THE PROBLEM: Only one stretch of the data below should be repeated: the lines from the line containing "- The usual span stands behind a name" through the line containing "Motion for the", inclusive, exactly as they are.
┏━━
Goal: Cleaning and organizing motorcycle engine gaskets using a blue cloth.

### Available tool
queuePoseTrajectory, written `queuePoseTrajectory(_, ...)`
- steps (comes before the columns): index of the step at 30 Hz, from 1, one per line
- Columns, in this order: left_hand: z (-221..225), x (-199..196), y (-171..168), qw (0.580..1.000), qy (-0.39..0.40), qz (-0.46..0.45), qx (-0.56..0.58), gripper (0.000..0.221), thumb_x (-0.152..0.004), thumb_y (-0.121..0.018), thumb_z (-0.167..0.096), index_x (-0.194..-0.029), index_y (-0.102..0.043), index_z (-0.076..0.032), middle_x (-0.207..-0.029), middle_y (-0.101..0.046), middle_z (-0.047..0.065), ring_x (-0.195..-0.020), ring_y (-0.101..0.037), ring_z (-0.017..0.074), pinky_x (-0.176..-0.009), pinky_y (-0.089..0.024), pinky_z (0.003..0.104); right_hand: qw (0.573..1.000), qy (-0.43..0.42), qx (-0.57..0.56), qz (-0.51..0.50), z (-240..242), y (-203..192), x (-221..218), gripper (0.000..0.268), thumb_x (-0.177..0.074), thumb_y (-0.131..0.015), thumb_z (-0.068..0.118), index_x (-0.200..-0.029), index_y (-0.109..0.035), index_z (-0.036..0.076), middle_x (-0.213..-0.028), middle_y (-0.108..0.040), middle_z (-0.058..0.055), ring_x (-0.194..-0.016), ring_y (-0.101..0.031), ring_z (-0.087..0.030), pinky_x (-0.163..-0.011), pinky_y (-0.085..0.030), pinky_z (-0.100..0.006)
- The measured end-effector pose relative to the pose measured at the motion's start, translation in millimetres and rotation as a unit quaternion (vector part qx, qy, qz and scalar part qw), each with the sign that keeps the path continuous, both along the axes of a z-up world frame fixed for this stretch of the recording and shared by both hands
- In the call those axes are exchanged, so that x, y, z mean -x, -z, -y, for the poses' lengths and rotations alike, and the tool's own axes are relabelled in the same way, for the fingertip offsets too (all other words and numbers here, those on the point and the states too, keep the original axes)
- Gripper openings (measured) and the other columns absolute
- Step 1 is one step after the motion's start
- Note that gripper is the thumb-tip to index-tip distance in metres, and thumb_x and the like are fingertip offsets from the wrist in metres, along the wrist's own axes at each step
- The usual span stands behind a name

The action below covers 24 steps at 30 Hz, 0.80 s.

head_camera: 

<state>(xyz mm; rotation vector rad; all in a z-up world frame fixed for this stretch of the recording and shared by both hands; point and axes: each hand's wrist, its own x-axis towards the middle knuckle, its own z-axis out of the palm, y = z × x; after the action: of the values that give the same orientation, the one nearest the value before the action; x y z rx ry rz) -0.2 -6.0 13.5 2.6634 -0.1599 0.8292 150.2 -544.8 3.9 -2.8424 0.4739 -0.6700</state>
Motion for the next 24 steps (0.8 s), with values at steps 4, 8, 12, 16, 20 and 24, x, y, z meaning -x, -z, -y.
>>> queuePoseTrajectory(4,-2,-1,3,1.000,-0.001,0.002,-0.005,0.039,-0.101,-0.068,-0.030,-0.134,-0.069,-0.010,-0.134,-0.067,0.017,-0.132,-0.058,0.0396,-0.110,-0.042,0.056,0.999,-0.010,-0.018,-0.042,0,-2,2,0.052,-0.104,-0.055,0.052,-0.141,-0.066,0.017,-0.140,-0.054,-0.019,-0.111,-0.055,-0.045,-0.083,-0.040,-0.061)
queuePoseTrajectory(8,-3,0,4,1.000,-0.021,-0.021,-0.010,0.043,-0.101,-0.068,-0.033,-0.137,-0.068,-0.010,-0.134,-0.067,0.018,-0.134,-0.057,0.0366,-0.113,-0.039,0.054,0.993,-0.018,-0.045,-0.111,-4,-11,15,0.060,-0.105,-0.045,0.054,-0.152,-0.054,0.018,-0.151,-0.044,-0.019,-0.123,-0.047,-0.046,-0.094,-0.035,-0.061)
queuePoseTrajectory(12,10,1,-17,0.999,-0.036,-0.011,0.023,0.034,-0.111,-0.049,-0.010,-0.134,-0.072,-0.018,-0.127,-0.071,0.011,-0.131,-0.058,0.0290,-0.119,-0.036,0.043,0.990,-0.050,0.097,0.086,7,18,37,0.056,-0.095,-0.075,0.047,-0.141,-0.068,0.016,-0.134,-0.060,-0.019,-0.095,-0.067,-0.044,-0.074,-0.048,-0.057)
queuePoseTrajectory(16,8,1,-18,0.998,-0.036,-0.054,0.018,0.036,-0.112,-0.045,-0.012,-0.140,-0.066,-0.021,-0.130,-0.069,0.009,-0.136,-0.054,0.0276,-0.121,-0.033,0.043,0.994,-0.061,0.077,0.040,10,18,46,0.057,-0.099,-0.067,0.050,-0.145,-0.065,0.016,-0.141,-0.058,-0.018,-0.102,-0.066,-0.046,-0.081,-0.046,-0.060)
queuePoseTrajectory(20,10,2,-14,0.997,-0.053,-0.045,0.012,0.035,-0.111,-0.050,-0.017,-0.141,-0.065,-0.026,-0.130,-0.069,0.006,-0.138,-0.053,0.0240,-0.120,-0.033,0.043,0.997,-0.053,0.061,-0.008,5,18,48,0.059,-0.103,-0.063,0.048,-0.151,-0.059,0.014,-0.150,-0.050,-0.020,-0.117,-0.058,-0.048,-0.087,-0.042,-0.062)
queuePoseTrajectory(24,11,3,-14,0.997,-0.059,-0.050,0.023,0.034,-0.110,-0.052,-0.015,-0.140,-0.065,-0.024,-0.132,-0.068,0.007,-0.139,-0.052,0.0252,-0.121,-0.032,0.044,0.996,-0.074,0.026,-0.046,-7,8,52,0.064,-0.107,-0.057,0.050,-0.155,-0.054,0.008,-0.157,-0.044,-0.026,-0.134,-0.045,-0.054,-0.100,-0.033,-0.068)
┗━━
TASK OUTPUT:
- The usual span stands behind a name

The action below covers 24 steps at 30 Hz, 0.80 s.

head_camera: 

<state>(xyz mm; rotation vector rad; all in a z-up world frame fixed for this stretch of the recording and shared by both hands; point and axes: each hand's wrist, its own x-axis towards the middle knuckle, its own z-axis out of the palm, y = z × x; after the action: of the values that give the same orientation, the one nearest the value before the action; x y z rx ry rz) -0.2 -6.0 13.5 2.6634 -0.1599 0.8292 150.2 -544.8 3.9 -2.8424 0.4739 -0.6700</state>
Motion for the next 24 steps (0.8 s), with values at steps 4, 8, 12, 16, 20 and 24, x, y, z meaning -x, -z, -y.

The answer stands, and there is nothing more to add.